Open Access News

News from the open access movement

Friday, August 08, 2008

Most publishers demand the maximum embargo under NIH policy

From the August 7 issue of Library Journal Academic Newswire:

...[C]oncerns that the public access policy would basically result in a de facto one year embargo period appear to be proving true so far, as NIH officials confirmed to the LJ Academic Newswire last week that most publishers are opting for the maximum, 12-month embargo period for access in PMC....

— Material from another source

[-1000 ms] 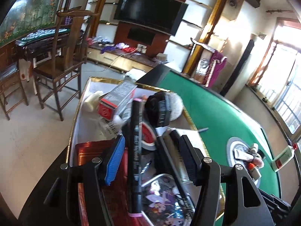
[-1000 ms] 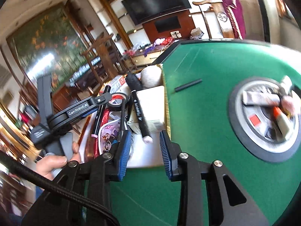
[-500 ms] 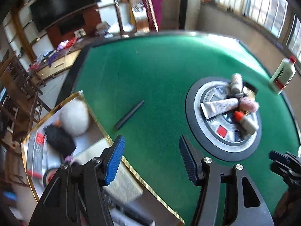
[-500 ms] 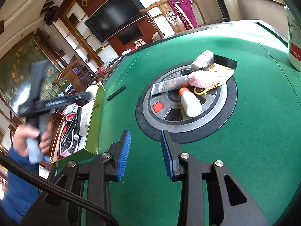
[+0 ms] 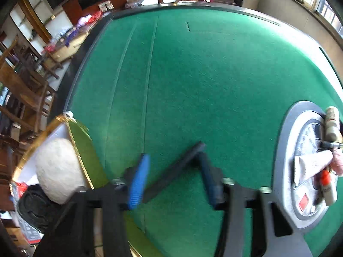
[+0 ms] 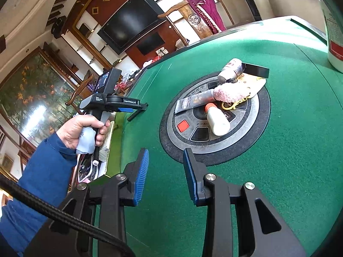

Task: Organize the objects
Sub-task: 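Return to the felt and grasp the black rod with the left gripper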

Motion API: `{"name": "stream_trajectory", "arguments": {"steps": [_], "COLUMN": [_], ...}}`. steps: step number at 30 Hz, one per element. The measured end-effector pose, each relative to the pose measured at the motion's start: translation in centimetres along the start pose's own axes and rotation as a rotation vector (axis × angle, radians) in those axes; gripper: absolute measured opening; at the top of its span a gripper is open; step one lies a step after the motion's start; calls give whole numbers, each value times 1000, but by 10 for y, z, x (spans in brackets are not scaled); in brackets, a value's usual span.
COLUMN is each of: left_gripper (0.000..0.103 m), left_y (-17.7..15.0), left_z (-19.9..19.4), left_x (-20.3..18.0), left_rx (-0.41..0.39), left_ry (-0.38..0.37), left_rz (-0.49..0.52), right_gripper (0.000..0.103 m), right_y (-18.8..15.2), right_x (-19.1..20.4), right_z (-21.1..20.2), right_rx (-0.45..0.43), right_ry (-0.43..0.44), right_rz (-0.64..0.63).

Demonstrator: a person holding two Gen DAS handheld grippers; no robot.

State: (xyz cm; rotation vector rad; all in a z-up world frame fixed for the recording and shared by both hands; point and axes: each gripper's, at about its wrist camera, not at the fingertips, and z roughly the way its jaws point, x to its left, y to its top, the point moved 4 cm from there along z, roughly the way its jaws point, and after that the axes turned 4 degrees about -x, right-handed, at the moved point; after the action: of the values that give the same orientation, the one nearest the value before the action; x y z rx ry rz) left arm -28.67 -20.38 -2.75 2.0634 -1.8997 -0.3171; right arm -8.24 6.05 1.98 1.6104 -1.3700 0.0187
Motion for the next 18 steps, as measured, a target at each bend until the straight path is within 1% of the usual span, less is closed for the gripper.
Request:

Comment.  This should surprise no one.  It happened under the older, voluntary policy (one, two) and it's happening again under the new, mandatory policy.  Remember that the NIH is an outlier:  it's the only OA-mandating funder of medical research in the world which permits a 12 month embargo.  Every other OA-mandating funder of medical research caps the embargo at six months:  the Arthritis Research Campaign (UK), British Heart Foundation, Canadian Breast Cancer Research Alliance, Canadian Institutes of Health Research, European Research Council, Cancer Research UK, Chief Scientist Office of the Scottish Executive Health Department, Department of Health (UK), Fund to Promote Scientific Research (Austria), Genome Canada, Howard Hughes Medical Institute, Joint Information Systems Committee (UK), and the Wellcome Trust (UK).  This matters because delaying public access to publicly-funded research is a compromise with the public interest, and delays are more harmful in medicine than in any other field.  Now that the OA mandate is law, researchers and their institutions are learning how to comply with it, and TA publishers are accommodating it, it's time to talk about stepping down the maximum permissible embargo from 12 months to nine and then six.